Experimental PlanetLab will be used only by researchers for the time being.
By: Jeff Milgram
Princeton University is helping to develop the next generation of the Internet, but don’t expect to use it on your personal computer anytime soon.
For the time being, the new experimental network, called PlanetLab, will be used only by researchers, said Professor Larry Peterson, chairman of Princeton’s computer science department and one of the founders of PlanetLab.
"It’s a place for researchers to do things," Professor Peterson said.
PlanetLab is designed to allow researchers to develop and test powerful new types of software that are not confined to a single computer but run on many computers at once, treating the global network, in a sense, as one large, widely distributed computer.
Right now, 100 researchers are using 170 computers to create the network, Professor Peterson said. By the end of the year, he hopes that 300 computers will be tied into the network and, within a couple of years, about 1,000 computers will be tied in.
Once fully developed, PlanetLab could result in faster downloads and more powerful search engines.
A person watching an online video, for example, might receive it from many computers that work together to avoid congested parts of the Internet.
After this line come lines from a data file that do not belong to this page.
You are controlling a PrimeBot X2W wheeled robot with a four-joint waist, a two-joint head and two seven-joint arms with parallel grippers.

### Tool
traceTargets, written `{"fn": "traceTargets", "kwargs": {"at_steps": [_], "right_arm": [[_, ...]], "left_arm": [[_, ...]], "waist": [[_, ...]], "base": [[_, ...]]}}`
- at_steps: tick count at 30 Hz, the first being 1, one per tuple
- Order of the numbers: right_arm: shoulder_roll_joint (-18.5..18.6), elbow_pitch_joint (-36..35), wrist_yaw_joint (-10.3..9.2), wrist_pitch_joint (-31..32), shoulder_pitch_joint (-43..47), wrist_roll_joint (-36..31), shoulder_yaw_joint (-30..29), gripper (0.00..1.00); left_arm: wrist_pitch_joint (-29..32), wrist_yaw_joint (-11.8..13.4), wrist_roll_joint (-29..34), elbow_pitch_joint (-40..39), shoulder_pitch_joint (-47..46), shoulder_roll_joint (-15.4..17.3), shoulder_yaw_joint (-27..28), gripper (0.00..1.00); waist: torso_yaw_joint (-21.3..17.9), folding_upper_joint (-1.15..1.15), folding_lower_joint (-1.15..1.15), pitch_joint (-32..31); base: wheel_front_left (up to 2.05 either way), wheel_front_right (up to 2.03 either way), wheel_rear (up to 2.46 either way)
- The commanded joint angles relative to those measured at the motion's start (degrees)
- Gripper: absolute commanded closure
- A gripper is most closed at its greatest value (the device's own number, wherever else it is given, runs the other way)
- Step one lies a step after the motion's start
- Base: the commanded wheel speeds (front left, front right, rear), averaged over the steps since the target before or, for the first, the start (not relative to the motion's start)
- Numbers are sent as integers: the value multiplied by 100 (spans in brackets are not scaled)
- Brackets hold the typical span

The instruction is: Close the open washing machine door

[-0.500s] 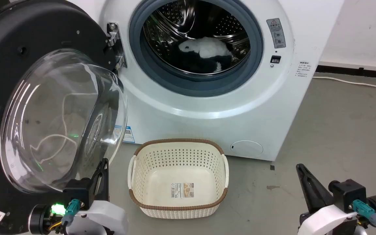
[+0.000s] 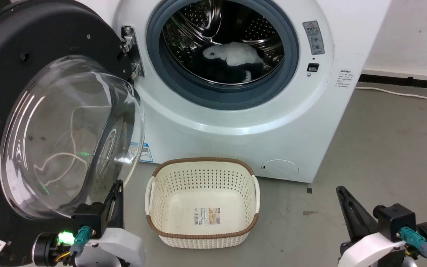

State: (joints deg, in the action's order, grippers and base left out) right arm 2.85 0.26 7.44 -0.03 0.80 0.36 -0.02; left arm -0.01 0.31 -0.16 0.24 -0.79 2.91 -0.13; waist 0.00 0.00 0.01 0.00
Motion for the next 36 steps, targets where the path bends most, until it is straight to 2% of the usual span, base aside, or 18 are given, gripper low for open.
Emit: {"fn": "traceTargets", "kwargs": {"at_steps": [1,35,36], "right_arm": [[3,-26,5,3,-80,-36,2,100],[3,-26,5,3,-80,-36,2,100],[0,-1,0,0,0,0,1,0]], "left_arm": [[1,-31,16,-24,79,-3,13,100],[1,-31,16,-24,79,-3,13,100],[0,-1,0,0,2,0,0,0]], "waist": [[0,0,-1,0],[0,0,-1,0],[0,0,-1,0]], "base": [[0,0,0],[0,0,0],[0,0,0]]}}
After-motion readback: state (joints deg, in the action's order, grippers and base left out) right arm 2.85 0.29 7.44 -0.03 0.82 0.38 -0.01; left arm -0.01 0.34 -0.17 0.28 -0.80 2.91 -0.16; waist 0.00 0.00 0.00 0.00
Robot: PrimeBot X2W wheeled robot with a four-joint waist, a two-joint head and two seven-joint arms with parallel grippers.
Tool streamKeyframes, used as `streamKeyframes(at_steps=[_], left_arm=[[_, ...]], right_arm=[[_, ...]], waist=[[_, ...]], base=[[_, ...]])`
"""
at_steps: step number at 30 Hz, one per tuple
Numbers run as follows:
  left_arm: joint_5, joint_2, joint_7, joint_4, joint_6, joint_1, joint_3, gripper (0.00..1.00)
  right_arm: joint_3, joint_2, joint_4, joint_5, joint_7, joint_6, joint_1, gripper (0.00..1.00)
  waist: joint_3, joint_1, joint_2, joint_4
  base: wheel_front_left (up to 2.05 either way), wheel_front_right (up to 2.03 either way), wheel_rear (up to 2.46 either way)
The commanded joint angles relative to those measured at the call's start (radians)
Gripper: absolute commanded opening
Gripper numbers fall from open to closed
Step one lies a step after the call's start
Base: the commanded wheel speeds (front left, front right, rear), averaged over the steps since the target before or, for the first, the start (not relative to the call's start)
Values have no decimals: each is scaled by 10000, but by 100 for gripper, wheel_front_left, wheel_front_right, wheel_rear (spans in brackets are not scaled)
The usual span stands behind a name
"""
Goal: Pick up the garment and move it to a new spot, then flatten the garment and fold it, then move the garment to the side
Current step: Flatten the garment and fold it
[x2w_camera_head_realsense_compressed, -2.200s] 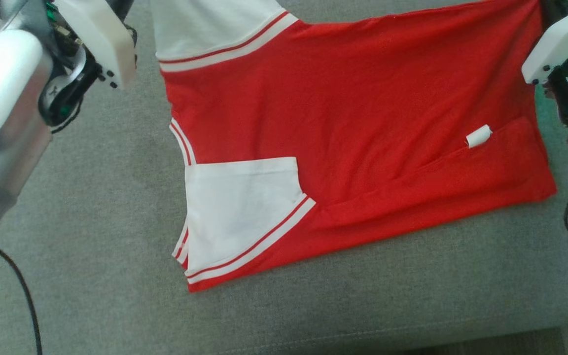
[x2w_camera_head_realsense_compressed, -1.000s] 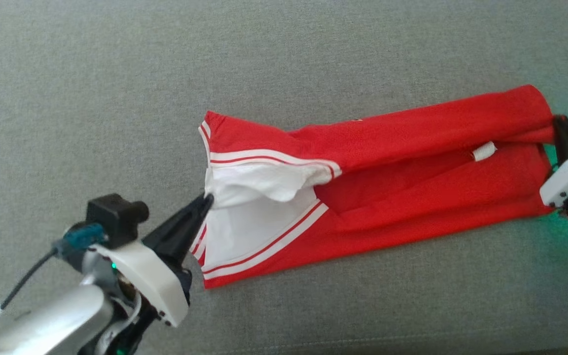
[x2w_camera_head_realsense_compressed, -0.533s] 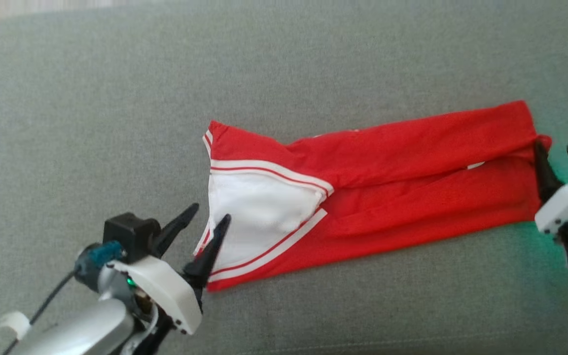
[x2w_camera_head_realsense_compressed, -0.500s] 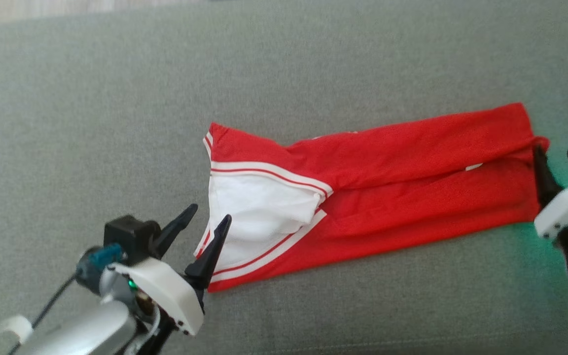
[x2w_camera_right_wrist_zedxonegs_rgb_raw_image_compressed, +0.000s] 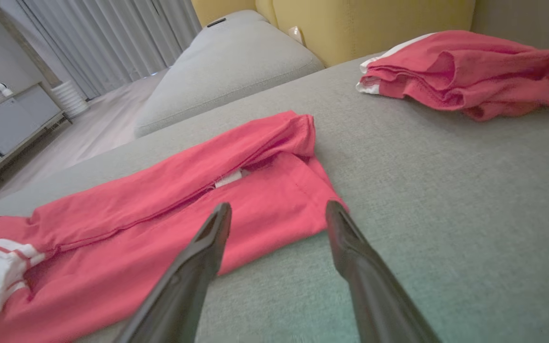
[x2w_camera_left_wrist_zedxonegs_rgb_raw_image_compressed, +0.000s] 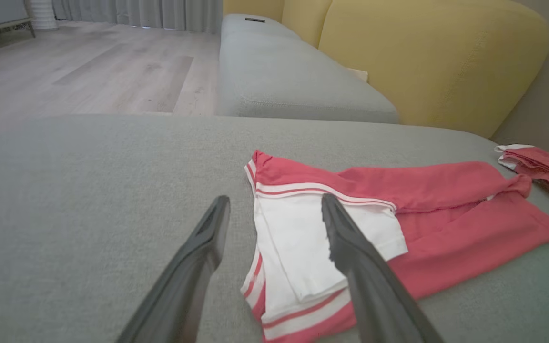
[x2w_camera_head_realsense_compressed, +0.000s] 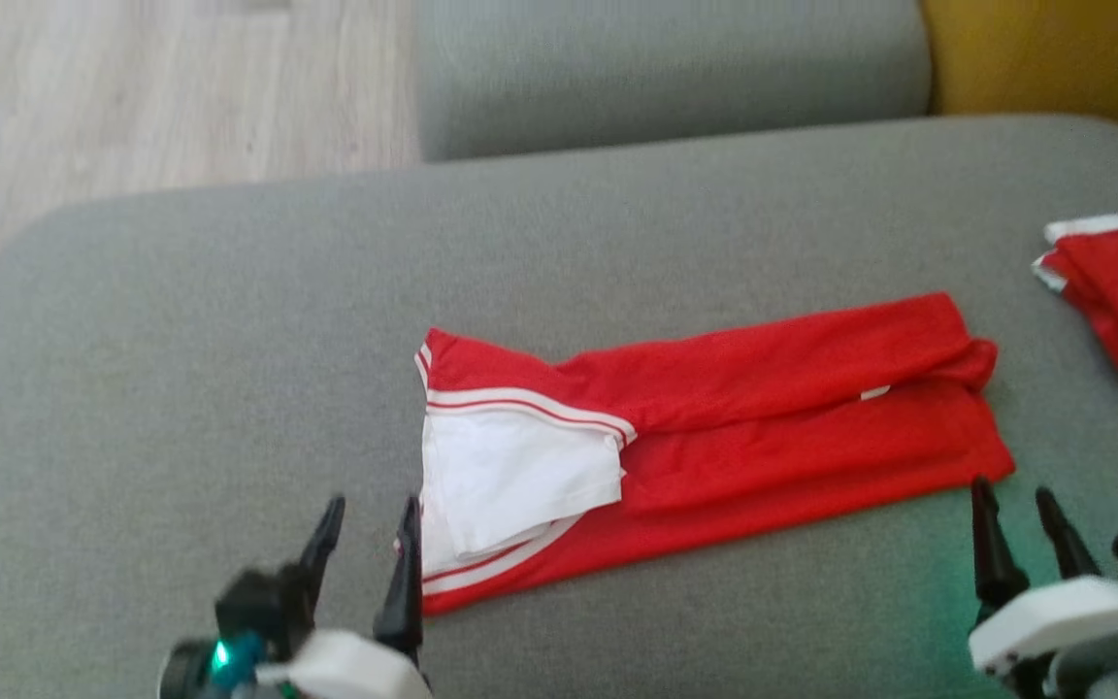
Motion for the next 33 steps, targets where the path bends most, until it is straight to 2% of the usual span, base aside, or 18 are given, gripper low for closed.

Software that scans the entire Internet for viruses could catch problems before they could be detected by a single computer at one particular site.
"If I can observe the behavior of the Internet from multiple vantage points, I can see what the traffic looks like, where the losses are and where the congestion is," said Professor Peterson.
In its initial stages, PlanetLab is expected to be used by industry or academic researchers to test globally distributed applications. Previously, researchers relied on network simulation, or a cluster of computers in a single room or building.
With PlanetLab, which is built onto the Internet as an "overlay" network, researchers have a real-life testing ground that would be impossible for any single institution or company to create, said Professor Peterson.
"The Internet is much flakier than a controlled machine room," he said. "And it’s just not practical for any one researcher to have hundreds of machines spread all over the world."
The PlanetLab project began in March 2002 when researchers from several institutions met to discuss the idea. The founding group included David Culler of Intel Corp. and the University of California, Berkeley, as well as Tom Anderson of the University of Washington and Professor Peterson.
Intel, the world’s largest computer chip maker and a manufacturer of networking products, provided seed grants of equipment to set up an initial network of 100 computers, which are hosted by 60 international institutions that quickly joined the project. The technology firms Hewlett-Packard Co. and Google also are supporting the project, Professor Peterson said.
Princeton will provide administrative and technical support as the system grows toward a goal of 1,000 nodes worldwide.
Researchers have to use their own computers. "It’s the price of admission," Professor Peterson said.
"PlanetLab is unlike any other collaborative research effort I’ve been involved in," said Professor Peterson. "It has an energy much like existed in the earliest days of the Internet. Researchers are using PlanetLab as a platform for advancing their individual research agendas, but at the same time, they are looking for opportunities to contribute to PlanetLab’s core infrastructure. If I had to put my finger on the key idea in the architecture, it’s that we have designed PlanetLab to provide a level playing field for innovation, and the research community has responded in force."
PlanetLab researchers believe the project will help the Internet evolve beyond a simple structure for transmitting data from place to place and toward a system that can manipulate the data before and after it travels.
It is a first step toward an Internet that has processing power built into the infrastructure of the network. Because it is so decentralized, the Internet cannot change overnight. But if PlanetLab is successful, companies that sell Internet hardware might begin to work aspects of the system into their products, said Professor Peterson.
PlanetLab is known as an overlay system because it builds on the basic infrastructure of the Internet. The Internet itself began as an overlay system on top of the phone system and still depends in large part on wires and cables that were first designed for telephone communications.
"PlanetLab is plainly an idea whose time has come," said Vinton Cerf, one of the founders of the Internet and now senior vice president for architecture and technology at MCI. "While it is too early to tell what is likely to be discovered, it seems inescapable that this platform will furnish opportunities for innovative experiments."
Professor Peterson said PlanetLab already has become a valuable teaching tool for both graduate and undergraduate students who study networks.
Courses at several universities have been built around the project, and Professor Peterson plans to teach one this fall.